Try it | I need all of the entries printed exactly.

Excerpts from a dataset |
[Start of Attachment]

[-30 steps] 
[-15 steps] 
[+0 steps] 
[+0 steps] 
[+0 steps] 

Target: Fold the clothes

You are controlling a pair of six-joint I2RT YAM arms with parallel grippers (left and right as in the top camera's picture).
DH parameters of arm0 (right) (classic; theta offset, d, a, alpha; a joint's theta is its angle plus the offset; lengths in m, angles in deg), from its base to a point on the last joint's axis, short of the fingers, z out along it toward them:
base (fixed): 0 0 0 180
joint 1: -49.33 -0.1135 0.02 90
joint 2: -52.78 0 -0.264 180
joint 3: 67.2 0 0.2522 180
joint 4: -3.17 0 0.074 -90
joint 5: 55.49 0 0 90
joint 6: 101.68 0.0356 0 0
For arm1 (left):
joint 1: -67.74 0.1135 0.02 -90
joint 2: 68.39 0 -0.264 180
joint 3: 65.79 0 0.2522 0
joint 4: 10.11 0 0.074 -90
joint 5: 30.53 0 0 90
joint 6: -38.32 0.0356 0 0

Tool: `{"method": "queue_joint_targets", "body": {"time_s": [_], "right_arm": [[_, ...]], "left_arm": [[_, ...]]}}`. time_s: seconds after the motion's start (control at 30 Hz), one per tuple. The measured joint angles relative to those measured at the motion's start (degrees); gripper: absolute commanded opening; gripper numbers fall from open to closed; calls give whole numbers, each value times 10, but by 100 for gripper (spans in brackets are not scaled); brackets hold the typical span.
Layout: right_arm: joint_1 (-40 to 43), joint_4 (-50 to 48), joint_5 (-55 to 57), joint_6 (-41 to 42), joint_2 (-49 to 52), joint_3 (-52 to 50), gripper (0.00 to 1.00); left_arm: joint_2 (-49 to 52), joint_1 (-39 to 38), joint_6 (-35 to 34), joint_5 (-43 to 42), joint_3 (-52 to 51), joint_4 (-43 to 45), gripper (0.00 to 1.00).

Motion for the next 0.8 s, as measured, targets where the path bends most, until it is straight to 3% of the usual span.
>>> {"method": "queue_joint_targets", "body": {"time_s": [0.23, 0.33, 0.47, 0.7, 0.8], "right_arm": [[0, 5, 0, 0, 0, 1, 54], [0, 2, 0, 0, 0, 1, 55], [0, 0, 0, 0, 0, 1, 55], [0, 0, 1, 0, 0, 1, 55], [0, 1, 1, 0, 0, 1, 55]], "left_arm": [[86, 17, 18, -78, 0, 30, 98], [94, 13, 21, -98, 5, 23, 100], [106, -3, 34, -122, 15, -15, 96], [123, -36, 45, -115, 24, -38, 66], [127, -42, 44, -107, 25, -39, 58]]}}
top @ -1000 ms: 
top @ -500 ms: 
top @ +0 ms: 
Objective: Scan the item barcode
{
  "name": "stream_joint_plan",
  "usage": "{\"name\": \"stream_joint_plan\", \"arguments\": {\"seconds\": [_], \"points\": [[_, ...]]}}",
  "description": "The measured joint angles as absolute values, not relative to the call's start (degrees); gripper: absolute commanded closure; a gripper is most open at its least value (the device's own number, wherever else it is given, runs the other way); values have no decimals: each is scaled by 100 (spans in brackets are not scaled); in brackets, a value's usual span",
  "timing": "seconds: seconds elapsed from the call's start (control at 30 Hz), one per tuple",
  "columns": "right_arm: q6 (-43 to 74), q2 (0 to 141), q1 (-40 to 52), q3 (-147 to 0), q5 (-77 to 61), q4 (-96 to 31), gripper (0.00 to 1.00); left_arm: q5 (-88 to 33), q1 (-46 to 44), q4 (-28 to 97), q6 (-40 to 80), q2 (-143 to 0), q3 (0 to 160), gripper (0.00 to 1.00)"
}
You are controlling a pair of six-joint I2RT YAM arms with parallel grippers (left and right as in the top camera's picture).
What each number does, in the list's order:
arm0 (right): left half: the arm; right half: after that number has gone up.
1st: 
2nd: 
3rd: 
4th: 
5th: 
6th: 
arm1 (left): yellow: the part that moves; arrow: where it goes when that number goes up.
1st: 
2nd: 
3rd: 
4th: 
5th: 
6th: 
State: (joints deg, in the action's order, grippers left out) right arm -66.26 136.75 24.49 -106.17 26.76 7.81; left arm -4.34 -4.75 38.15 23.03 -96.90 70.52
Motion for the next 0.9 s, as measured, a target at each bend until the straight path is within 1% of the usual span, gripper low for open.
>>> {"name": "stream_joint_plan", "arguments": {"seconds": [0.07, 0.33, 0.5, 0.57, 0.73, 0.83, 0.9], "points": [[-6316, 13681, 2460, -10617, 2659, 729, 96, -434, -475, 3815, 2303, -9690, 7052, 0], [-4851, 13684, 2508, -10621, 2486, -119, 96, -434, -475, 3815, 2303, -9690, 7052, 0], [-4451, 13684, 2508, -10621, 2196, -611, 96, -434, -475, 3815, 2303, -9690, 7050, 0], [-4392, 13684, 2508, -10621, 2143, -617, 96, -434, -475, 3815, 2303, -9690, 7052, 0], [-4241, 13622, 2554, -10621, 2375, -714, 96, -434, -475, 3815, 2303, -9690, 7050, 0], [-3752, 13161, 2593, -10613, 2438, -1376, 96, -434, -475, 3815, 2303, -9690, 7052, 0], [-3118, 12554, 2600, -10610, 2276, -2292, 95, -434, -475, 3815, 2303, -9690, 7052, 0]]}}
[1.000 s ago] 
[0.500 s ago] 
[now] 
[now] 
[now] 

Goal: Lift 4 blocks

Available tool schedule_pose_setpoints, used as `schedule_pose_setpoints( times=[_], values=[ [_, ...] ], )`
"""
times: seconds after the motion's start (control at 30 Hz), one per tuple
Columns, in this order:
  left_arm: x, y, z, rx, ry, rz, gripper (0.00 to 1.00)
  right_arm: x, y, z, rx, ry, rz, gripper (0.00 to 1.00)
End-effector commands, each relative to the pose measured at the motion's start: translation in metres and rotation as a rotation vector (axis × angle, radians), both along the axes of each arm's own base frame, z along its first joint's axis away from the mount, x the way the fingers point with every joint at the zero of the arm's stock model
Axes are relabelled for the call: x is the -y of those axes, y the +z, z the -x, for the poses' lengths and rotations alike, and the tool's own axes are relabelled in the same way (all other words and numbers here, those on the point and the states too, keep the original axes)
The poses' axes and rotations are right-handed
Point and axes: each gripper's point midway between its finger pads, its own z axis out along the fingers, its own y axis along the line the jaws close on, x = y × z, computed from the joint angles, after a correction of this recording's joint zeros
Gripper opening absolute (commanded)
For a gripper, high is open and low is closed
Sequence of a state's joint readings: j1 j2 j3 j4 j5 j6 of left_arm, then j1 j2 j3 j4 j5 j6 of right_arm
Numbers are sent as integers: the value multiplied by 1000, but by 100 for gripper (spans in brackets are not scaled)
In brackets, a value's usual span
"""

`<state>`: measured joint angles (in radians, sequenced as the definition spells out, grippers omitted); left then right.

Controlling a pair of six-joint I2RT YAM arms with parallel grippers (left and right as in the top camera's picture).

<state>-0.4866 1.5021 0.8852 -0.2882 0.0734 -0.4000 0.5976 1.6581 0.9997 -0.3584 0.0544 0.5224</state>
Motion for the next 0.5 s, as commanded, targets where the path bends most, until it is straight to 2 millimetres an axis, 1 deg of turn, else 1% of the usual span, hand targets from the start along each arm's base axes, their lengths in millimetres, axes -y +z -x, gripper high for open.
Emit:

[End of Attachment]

Task result |
[-30 steps] 
[-15 steps] 
[+0 steps] 
[+0 steps] 
[+0 steps] 

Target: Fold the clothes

You are controlling a pair of six-joint I2RT YAM arms with parallel grippers (left and right as in the top camera's picture).
DH parameters of arm0 (right) (classic; theta offset, d, a, alpha; a joint's theta is its angle plus the offset; lengths in m, angles in deg), from its base to a point on the last joint's axis, short of the fingers, z out along it toward them:
base (fixed): 0 0 0 180
joint 1: -49.33 -0.1135 0.02 90
joint 2: -52.78 0 -0.264 180
joint 3: 67.2 0 0.2522 180
joint 4: -3.17 0 0.074 -90
joint 5: 55.49 0 0 90
joint 6: 101.68 0.0356 0 0
For arm1 (left):
joint 1: -67.74 0.1135 0.02 -90
joint 2: 68.39 0 -0.264 180
joint 3: 65.79 0 0.2522 0
joint 4: 10.11 0 0.074 -90
joint 5: 30.53 0 0 90
joint 6: -38.32 0.0356 0 0

Tool: `{"method": "queue_joint_targets", "body": {"time_s": [_], "right_arm": [[_, ...]], "left_arm": [[_, ...]]}}`. time_s: seconds after the motion's start (control at 30 Hz), one per tuple. The measured joint angles relative to those measured at the motion's start (degrees); gripper: absolute commanded opening; gripper numbers fall from open to closed; calls give whole numbers, each value times 10, but by 100 for gripper (spans in brackets are not scaled); brackets hold the typical span.
Layout: right_arm: joint_1 (-40 to 43), joint_4 (-50 to 48), joint_5 (-55 to 57), joint_6 (-41 to 42), joint_2 (-49 to 52), joint_3 (-52 to 50), gripper (0.00 to 1.00); left_arm: joint_2 (-49 to 52), joint_1 (-39 to 38), joint_6 (-35 to 34), joint_5 (-43 to 42), joint_3 (-52 to 51), joint_4 (-43 to 45), gripper (0.00 to 1.00).

Motion for the next 0.8 s, as measured, targets where the path bends most, until it is straight to 3% of the usual span.
>>> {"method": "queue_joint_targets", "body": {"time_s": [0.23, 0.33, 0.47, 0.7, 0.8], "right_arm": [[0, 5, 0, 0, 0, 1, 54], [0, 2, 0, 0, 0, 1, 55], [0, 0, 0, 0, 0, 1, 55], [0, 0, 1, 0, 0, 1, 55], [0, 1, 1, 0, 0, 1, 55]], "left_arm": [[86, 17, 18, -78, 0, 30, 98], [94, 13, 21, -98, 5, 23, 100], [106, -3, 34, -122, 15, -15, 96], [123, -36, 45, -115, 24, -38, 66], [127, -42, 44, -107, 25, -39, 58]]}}
top @ -1000 ms: 
top @ -500 ms: 
top @ +0 ms: 
Objective: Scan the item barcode
{
  "name": "stream_joint_plan",
  "usage": "{\"name\": \"stream_joint_plan\", \"arguments\": {\"seconds\": [_], \"points\": [[_, ...]]}}",
  "description": "The measured joint angles as absolute values, not relative to the call's start (degrees); gripper: absolute commanded closure; a gripper is most open at its least value (the device's own number, wherever else it is given, runs the other way); values have no decimals: each is scaled by 100 (spans in brackets are not scaled); in brackets, a value's usual span",
  "timing": "seconds: seconds elapsed from the call's start (control at 30 Hz), one per tuple",
  "columns": "right_arm: q6 (-43 to 74), q2 (0 to 141), q1 (-40 to 52), q3 (-147 to 0), q5 (-77 to 61), q4 (-96 to 31), gripper (0.00 to 1.00); left_arm: q5 (-88 to 33), q1 (-46 to 44), q4 (-28 to 97), q6 (-40 to 80), q2 (-143 to 0), q3 (0 to 160), gripper (0.00 to 1.00)"
}
You are controlling a pair of six-joint I2RT YAM arms with parallel grippers (left and right as in the top camera's picture).
What each number does, in the list's order:
arm0 (right): left half: the arm; right half: after that number has gone up.
1st: 
2nd: 
3rd: 
4th: 
5th: 
6th: 
arm1 (left): yellow: the part that moves; arrow: where it goes when that number goes up.
1st: 
2nd: 
3rd: 
4th: 
5th: 
6th: 
State: (joints deg, in the action's order, grippers left out) right arm -66.26 136.75 24.49 -106.17 26.76 7.81; left arm -4.34 -4.75 38.15 23.03 -96.90 70.52
Motion for the next 0.9 s, as measured, a target at each bend until the straight path is within 1% of the usual span, gripper low for open.
>>> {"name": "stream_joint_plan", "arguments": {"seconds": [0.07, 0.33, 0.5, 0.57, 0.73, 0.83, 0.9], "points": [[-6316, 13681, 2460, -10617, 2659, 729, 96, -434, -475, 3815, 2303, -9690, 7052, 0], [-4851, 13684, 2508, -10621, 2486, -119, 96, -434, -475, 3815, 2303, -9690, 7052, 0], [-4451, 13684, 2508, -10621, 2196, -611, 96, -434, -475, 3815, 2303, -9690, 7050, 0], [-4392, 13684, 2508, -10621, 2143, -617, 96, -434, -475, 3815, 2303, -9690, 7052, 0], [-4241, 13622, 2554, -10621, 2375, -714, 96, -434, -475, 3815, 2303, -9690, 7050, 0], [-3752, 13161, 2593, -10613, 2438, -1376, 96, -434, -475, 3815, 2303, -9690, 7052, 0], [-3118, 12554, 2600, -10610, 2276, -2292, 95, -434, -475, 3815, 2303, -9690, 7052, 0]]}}
[1.000 s ago] 
[0.500 s ago] 
[now] 
[now] 
[now] 

Goal: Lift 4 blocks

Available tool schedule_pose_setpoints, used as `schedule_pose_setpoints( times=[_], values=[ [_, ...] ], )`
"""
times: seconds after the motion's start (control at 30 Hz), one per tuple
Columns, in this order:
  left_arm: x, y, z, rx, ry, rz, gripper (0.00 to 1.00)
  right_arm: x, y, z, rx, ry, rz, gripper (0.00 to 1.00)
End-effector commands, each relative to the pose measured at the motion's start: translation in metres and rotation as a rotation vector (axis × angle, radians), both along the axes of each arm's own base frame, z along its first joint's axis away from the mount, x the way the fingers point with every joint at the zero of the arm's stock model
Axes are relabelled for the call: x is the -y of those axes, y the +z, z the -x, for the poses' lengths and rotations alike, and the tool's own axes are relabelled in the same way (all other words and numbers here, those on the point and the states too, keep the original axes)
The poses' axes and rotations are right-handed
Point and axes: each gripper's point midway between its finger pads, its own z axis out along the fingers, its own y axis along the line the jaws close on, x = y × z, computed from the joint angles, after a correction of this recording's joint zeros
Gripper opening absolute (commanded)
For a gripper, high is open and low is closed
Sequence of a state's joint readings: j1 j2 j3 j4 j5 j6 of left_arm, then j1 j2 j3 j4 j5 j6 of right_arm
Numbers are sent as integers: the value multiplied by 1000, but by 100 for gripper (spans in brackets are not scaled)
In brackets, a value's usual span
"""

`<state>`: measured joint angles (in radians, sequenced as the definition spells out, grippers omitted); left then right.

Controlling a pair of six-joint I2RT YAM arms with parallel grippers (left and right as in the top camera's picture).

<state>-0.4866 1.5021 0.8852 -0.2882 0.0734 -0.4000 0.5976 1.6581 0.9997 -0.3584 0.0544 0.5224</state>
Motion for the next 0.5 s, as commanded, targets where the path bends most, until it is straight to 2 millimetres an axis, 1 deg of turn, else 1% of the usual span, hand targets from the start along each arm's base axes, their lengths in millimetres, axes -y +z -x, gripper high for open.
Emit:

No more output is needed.